Luftaufnahme von Hütten, in denen sich Arbeiter inmitten von Kakaobäumen auf einer Farm in der Elfenbeinküste ausruhen können
Die EU plant, den Verkauf von Kakao, der auf abgeholzten Flächen angebaut wird, zu verbieten, aber es besteht die Gefahr, dass dies bereits verarmte Bauern treffen wird © Andrew Caballero-Reynolds/Bloomberg

Die Rechtfertigung für niedrigere Ab-Hof-Preise liegt darin, dass der Staat die Kosten für Pestizide und neue Bäume übernimmt. Doch in der Realität kommen solche Dienste nicht immer zustande, sagt Issaka.

Niedrige Preise haben Auswirkungen über die Landwirtschaft hinaus. Die steigende Kakaoproduktion hat die Entwaldung vorangetrieben, insbesondere in der Elfenbeinküste, die seit 1960 rund 85 Prozent ihres Waldes verloren hat.

Die Europäische Union versucht, das Problem anzugehen. Ende dieses Jahres werden neue Regeln in Kraft treten, die den Verkauf von Kakao, der auf abgeholzten Flächen angebaut wurde, zusammen mit anderen Rohstoffen innerhalb der EU verbieten.

Das Gesetz legt jedoch nicht fest, wer die Kosten für die Einhaltung tragen soll, und es besteht die Gefahr, dass sie ohnehin verarmten Landwirten aufgebürdet werden.


Mittlerweile ist der Appetit der Welt gestiegen denn Schokolade wächst nur. Die Nachfrage nach Kakao hat sich in den letzten Jahrzehnten verdoppelt, was zu einem massiven Defizit führte. Den Prognosen der International Cocoa Organization zufolge wird die Nachfrage in diesem Jahr das Angebot um mehr als 370.000 Tonnen übersteigen.

Defizite sind nur dann wesentlich, wenn sie das Verhältnis von Lagerbeständen zu Verbrauch verschieben – die Menge der Lagerbestände auf der Welt im Vergleich zum Gesamtverbrauch – „und ist das verdammt noch mal eine Verschiebung“, sagt Nicko Debenham, Geschäftsführer von Sustainability Solutions, einem Unternehmen, das Unternehmen berät.

Mittlerweile liege er bei 31,4 Prozent, was „jeden zu Tode erschreckt“ habe und kommerzielle Akteure dazu veranlasst habe, immer mehr zu kaufen, was die Preise in die Höhe treibe, fügt Debenham hinzu, der zuvor Leiter der Nachhaltigkeitsabteilung bei Barry Callebaut, dem weltweit größten Unternehmen, war Schokoladenhersteller.

Blick auf die Füße eines Käufers in Sandalen neben einer Reihe bunt verpackter Pralinen im unteren Regal eines Ladens
Der Preis für Schokolade ist für die Verbraucher bereits gestiegen, aber das wirkt sich nicht auf die Kakaobauern aus © Dhiraj Singh/Bloomberg

Kleine Unternehmen werden Schwierigkeiten haben, mitzuhalten, sagt er. „Man braucht doppelt so viel Geld, um das gleiche Geschäft zu machen.“

Sogar große Player spüren den Druck. Barry Callebaut gab letzte Woche bekannt, dass das Unternehmen einen Personalabbau von 18 Prozent plant. Hershey’s hat außerdem seinen Plan angekündigt, 5 Prozent seines Personals zu reduzieren, nachdem das Unternehmen im vierten Quartal 2023 einen Gewinnrückgang von 11,5 Prozent gegenüber dem Vorjahr gemeldet hatte.
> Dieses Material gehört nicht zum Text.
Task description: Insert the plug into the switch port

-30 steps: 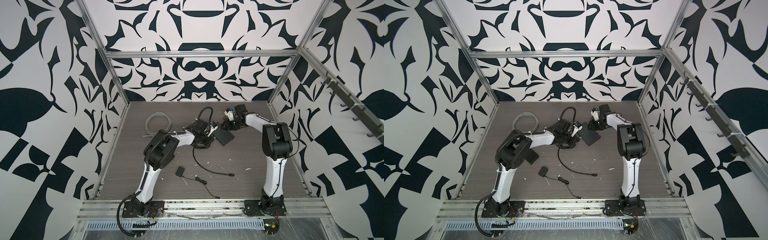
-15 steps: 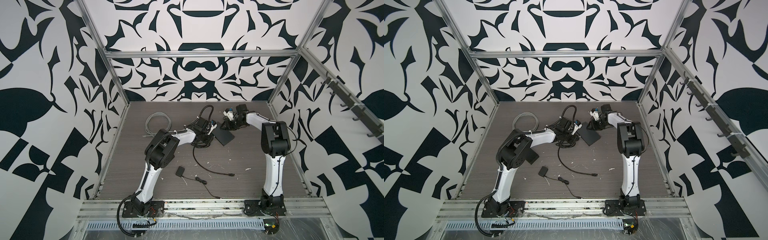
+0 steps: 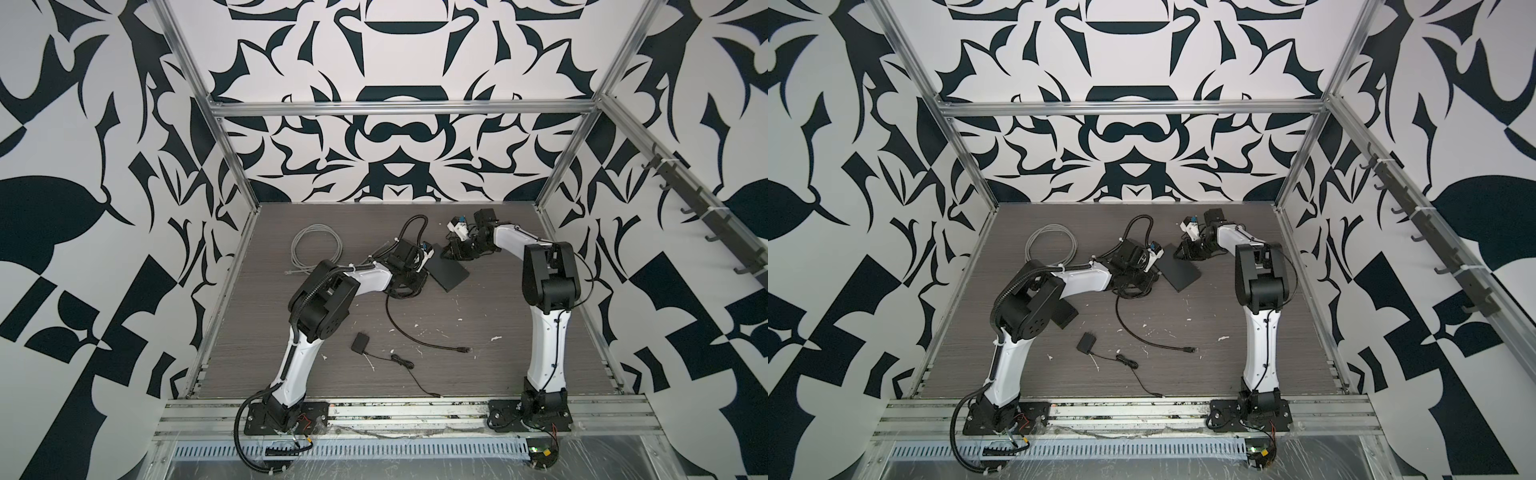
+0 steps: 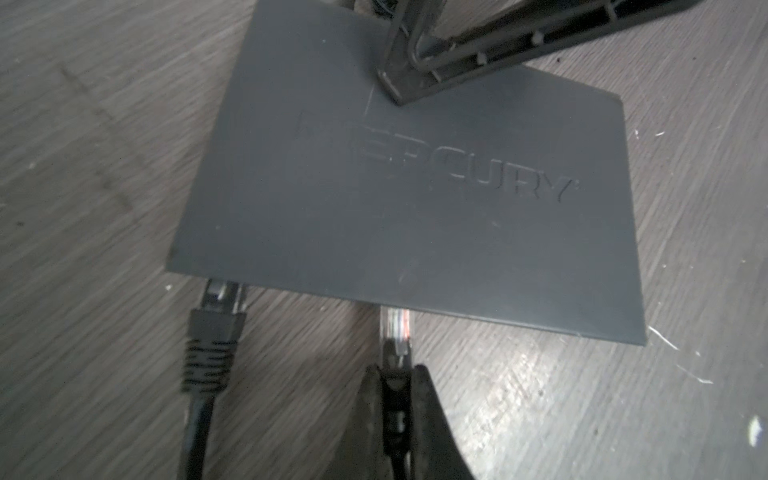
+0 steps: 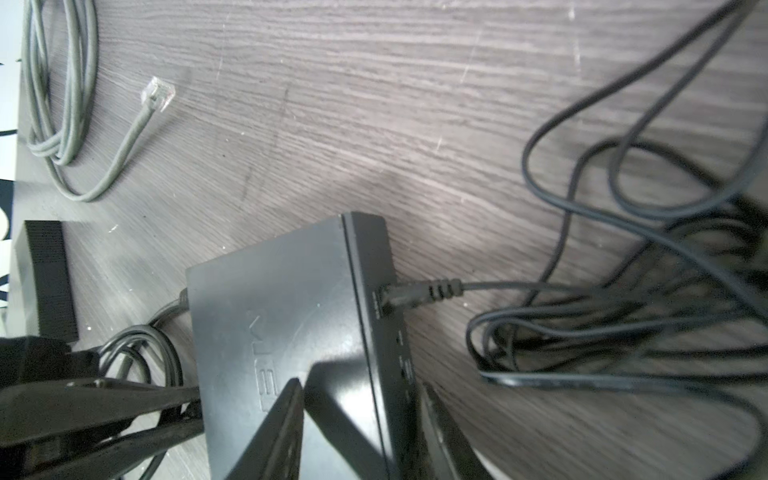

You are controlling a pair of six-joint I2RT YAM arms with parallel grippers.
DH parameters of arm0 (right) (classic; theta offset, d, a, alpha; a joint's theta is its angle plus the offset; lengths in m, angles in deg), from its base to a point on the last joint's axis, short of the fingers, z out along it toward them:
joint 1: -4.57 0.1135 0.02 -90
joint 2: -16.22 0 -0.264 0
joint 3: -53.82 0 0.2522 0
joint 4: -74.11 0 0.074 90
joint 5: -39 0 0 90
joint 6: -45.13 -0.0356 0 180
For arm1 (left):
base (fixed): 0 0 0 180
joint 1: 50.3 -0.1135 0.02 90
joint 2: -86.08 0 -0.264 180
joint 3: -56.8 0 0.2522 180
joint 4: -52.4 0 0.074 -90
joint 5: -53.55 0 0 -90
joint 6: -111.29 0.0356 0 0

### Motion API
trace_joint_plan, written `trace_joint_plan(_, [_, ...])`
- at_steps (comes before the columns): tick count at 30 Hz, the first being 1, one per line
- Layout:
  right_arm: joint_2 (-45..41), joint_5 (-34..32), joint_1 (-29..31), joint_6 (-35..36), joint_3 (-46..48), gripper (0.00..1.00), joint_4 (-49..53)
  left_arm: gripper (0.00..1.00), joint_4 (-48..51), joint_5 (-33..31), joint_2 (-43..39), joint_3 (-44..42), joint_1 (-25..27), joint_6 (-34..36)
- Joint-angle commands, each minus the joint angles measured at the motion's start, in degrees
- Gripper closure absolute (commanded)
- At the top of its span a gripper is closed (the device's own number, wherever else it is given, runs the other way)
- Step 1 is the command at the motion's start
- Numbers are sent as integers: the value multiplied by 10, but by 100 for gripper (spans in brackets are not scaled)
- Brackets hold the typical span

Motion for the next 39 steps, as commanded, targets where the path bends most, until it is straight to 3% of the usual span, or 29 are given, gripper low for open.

Eine wachsende Zahl von Stimmen argumentiert, dass dies eine Chance für Veränderungen bietet. Dies sei ein „großartiger Moment für die Branche“. [commit to paying farmers more] weil das [consumer] Der Preis ist bereits gestiegen“, sagt Lamont. Stattdessen befürchtet er, dass sie die Gewinne einfach einstreichen, wenn die Kakaopreise irgendwann fallen.

Das Risiko besteht darin, dass die Welt dadurch in eine Zukunft gezwungen wird, in der Schokolade zum Luxusgut wird und die Bauern in Westafrika überhaupt ums Überleben kämpfen müssen.